Modern-kapitalist devletin kendi varlığını sürdürmek pahasına, yine onun varlığından kaynaklanan sivil topluma başvurduğu iddia edilebilir. Burada sivil toplumun, kapitalist toplumsal düzenin dayanağı olan sınıflararası çelişkiler düzenine uyumlu olarak ortaya çıktığı iddia edilebilir.

Nitekim Gramsci’nin, hegemonya kavramını devlet egemenliği ve ekonomi arasında bir kesişme noktası olan örgütlü bir sivil topluma dayandırması tesadüf değildir.[3] Dahası modern-kapitalist devletin toplumsal düzeni sivil toplum aracılığıyla yaygınlaşmaktadır. Hatta Gramsci için, bu devlet, sivil toplumda dallanmış hegemonik bir sistemin sentezidir.[4] Buradan hareketle devlet ve sivil toplumun nihai kertede aynı şey olduğunu söylemek yanlış olmayacaktır. Modern-kapitalist devletin, sınıflararası çatışma zeminine dayalı varlığı kendisinden türeyen bir sivil toplumu mümkün kılmaktadır.

Hatta Gramsci, fiili gerçeklikte sivil toplum ve devletin bir ve aynı şey olduğunu dile getirerek bu ayrımı yapmanın geçerli olmadığını göstermektedir.[5] Ancak bu ayrımı yok saymak sivil toplumun devletten farklı ve ona özgü olan özelliklerini yok saymayı gerektirmez.
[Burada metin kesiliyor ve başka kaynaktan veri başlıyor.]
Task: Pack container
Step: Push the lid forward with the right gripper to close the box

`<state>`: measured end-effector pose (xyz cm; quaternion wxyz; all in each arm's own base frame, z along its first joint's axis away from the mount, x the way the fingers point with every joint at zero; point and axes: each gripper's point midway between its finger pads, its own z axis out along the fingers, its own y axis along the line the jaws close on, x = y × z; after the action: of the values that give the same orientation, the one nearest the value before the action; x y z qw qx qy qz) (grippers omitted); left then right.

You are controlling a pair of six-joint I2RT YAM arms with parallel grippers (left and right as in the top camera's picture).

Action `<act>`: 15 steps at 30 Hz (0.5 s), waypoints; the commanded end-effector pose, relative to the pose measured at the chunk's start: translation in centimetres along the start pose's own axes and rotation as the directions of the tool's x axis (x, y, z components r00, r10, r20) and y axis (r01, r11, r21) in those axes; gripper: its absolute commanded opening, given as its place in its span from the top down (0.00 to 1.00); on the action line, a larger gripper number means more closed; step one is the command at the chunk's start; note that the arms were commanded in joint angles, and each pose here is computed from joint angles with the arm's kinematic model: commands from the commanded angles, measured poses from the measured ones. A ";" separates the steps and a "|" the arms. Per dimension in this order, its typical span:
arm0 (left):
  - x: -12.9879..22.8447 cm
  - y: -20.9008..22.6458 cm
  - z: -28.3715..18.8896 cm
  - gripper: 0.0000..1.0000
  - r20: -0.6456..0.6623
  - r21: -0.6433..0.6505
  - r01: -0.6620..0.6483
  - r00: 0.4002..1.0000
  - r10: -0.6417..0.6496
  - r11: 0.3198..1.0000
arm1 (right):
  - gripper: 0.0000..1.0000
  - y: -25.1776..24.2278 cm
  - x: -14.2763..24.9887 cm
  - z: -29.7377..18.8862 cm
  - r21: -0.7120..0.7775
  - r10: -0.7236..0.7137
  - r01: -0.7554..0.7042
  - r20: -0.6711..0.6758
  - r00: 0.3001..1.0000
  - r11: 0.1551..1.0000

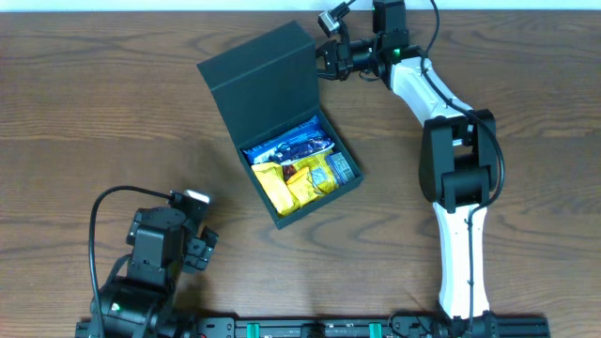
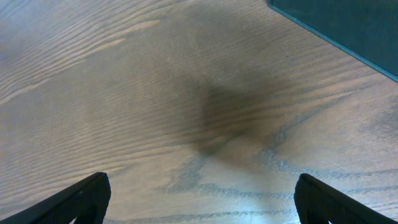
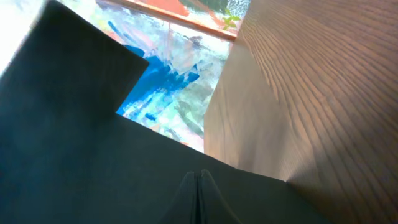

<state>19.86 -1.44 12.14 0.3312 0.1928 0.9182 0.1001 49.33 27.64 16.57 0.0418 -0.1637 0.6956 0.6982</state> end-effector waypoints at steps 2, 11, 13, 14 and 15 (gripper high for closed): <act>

Örneğin onun toplumsal alanla ilgili bilgiye devlete göre daha hızlı erişimi onu müdahale bakımından öne taşır. Ancak yine de bu özgünlüğüyle bile olsa modern-kapitalist devletle çatışmaz. Aksine ona tüm bu farklı nitelikleriyle sosyal uyum konusunda yardımcı olur. Sivil toplum, tam da buradan bakıldığında modern-kapitalist devleti güçlü kılmaktadır.

Modern-kapitalist devlet ve ona özgü olan sivil toplum arasında bir ayrımın olmaması, kapitalist ekonomik düzeni zorlayacak gelişmeler karşısında devleti güçlü kılmaktadır. Bir başka deyişle, sivil toplumun devlete sosyal uyumun gerçekleşmesinde takviyede bulunması onun örgütsel olarak gücüne denk gelmektedir. Devlet, tam da bu örgütlü gücüyle, sınıflararası entegrasyonu mümkün kılabilmektedir.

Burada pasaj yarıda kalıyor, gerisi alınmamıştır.